The vast majority, 90%, of ill children do not report symptoms unless directly asked by clinicians about them. The most common toxicities for children include fatigue, pain, sadness, depression, and worry. However, children are not routinely asked about toxicities.

According to a presentation given by Pamela S. Hinds, PhD, RN, FAAN of Children’s National hospital and Bryce B. Reeve, PhD of the Duke Cancer Institute, health care providers should learn how to translate medical jargon into child and adolescent friendly terms. For example, when talking about abdominal pain, refer to it as “stomach pain” or dysphagia as “problems with swallowing.”

“I think this type of information can be incredibly valuable, particularly, I take care of a lot of patients with multiple-relapsed cancers, and a lot of the interventions we might be thinking about may have only a modest impact on event-free survival or a relatively modest response rate, but if I had data that patients on the drug maybe felt better than patients who weren’t on the drug, even if progression-free survival wasn’t much improved, if patents were feeling better… then that might be helpful,” said Steven DuBois, MD, MS, a pediatric hematology oncologist at the Dana-Farber Cancer Institute. 

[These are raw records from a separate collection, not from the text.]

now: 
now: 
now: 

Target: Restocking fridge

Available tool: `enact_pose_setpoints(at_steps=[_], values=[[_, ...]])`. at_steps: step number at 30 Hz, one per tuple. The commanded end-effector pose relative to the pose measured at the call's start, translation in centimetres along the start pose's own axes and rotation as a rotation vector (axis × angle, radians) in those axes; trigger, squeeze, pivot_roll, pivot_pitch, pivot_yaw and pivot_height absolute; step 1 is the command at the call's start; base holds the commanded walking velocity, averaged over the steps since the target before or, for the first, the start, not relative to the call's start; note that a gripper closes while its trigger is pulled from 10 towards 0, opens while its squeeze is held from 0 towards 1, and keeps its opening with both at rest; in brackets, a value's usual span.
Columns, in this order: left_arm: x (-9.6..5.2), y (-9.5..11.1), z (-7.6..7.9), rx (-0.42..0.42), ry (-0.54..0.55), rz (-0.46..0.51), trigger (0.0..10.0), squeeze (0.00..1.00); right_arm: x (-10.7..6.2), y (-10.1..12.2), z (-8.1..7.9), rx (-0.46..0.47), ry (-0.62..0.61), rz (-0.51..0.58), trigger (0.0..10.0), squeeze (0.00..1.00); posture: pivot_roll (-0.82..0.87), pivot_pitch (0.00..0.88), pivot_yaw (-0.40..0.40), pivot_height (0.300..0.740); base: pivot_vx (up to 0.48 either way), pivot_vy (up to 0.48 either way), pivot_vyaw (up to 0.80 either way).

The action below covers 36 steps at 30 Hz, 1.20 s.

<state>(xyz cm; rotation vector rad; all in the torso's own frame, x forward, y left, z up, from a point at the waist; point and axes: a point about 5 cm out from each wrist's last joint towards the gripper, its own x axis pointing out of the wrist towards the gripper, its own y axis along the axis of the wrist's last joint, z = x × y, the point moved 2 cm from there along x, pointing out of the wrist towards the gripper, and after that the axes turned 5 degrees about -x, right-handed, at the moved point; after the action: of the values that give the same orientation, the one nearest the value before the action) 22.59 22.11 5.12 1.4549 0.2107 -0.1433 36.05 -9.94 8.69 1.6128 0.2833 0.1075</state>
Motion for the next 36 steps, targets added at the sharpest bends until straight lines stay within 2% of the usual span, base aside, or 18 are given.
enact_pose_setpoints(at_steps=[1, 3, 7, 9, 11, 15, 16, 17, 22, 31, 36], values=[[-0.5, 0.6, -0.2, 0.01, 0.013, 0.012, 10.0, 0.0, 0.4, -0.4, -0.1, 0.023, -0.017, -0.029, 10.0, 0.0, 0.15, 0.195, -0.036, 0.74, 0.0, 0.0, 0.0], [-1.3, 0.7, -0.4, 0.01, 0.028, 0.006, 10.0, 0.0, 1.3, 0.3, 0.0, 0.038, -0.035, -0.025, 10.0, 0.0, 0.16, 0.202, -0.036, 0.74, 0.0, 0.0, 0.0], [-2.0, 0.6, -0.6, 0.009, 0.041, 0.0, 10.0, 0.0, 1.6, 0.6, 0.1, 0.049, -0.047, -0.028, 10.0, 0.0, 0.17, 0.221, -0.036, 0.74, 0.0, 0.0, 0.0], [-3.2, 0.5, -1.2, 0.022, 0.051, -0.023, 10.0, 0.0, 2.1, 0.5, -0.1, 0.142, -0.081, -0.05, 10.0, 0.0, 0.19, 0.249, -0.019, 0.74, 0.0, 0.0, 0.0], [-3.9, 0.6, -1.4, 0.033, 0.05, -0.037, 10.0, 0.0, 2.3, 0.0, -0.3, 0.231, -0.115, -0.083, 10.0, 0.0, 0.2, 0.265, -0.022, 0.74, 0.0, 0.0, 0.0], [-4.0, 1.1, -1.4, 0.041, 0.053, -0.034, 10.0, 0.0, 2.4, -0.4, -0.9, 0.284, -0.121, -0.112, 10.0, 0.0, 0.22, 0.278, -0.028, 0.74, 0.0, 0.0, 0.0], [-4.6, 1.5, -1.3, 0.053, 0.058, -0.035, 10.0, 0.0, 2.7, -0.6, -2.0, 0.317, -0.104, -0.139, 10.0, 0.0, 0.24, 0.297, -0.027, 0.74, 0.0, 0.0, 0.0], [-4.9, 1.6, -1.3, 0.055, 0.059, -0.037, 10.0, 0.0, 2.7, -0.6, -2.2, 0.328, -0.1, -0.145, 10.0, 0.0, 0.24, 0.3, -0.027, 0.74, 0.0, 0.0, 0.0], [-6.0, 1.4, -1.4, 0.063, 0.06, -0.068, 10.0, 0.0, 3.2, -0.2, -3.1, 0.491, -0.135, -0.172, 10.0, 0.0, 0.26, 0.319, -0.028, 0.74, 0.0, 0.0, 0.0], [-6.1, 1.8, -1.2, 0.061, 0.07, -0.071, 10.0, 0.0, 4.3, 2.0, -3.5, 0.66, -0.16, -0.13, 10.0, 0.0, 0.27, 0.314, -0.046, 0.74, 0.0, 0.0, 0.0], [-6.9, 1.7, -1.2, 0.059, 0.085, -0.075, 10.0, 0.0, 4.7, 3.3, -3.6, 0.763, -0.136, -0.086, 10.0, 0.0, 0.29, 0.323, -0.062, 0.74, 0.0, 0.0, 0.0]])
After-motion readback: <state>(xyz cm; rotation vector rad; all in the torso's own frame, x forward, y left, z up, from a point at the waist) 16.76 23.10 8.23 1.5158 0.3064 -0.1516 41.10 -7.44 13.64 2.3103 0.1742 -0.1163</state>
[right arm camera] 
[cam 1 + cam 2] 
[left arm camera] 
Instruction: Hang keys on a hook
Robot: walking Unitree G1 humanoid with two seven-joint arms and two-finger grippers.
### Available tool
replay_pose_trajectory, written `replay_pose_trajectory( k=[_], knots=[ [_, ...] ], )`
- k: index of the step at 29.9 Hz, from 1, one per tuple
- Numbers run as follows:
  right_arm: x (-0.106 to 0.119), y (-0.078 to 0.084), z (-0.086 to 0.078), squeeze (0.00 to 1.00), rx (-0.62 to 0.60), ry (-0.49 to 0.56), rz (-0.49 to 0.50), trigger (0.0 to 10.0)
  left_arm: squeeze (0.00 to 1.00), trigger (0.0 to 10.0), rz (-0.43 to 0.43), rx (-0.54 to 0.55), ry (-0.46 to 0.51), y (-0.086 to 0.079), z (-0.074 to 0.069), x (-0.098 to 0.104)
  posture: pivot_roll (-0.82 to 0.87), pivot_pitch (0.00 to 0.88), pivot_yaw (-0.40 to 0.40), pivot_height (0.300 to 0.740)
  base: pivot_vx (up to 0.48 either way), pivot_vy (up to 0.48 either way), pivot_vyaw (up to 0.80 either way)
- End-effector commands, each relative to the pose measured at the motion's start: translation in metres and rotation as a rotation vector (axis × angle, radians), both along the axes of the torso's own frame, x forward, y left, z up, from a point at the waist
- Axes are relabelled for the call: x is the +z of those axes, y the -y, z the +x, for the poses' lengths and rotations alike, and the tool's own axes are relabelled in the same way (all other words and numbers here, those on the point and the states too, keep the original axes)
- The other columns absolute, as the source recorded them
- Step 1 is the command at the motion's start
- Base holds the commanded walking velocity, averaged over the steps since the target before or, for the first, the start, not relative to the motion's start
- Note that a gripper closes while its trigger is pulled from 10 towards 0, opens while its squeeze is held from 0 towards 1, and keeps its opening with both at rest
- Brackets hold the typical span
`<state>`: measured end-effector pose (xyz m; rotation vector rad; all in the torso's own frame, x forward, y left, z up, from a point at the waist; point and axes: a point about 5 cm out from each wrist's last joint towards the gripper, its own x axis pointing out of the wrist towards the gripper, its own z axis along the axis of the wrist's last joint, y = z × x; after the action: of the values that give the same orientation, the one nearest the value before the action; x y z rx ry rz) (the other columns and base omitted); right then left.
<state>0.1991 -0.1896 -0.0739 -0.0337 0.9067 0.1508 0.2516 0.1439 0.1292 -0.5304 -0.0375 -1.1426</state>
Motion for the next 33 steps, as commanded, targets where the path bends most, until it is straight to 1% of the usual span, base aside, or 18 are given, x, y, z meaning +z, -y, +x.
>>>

PROs as A Tool for Pediatric Oncology Physicians

Just as PROs are utilized to aid physicians’ treatment decision in adults with cancer, part of the ODAC meeting focused on how physician will benefit from PROs questionnaires being used in pediatric oncology.

Presenters from the Hospital for Sick Children hypothesized that implementing PROs may help oncologists respond to AEs and improve care to a standard that is concomitant with Clinical Practice Guidelines. Further, it can assist in detection of AEs and clinical trial design.

According to presenters, providers intervene for severely bothersome AEs such as hurt or pain 96% of the time and headache 89% of the time. However, feelings of being scared or worried were addressed 56% of the time and disappointment or sad feelings were addressed 12% of the time.

“I believe both [the] psychological and cognitive impacts of our treatment are grossly underestimated, in that this tool can be very important for uncovering some of those questions that we never get to ask our patients,” said Tobey J. MacDonald, a neuro-oncologist at the Winship Cancer Institute. “And this would be both in the acute setting and of course the long-term setting of what the impact is on those two very critical elements.”

Pediatric Oncology Subcommittee of the Oncologic Drugs Advisory Committee (ODAC). FDA. May 11, 2021. Accessed May 11, 2021.
Reeve BB, McFatrich M, Mack JW, et al. Validity and Reliability of the Pediatric Patient-Reported Outcomes version of the Common Terminology Criteria for Adverse Events. J Natl Cancer Inst. 2020;112(11):1143-1152. doi: 10.1093/jnci/djaa016.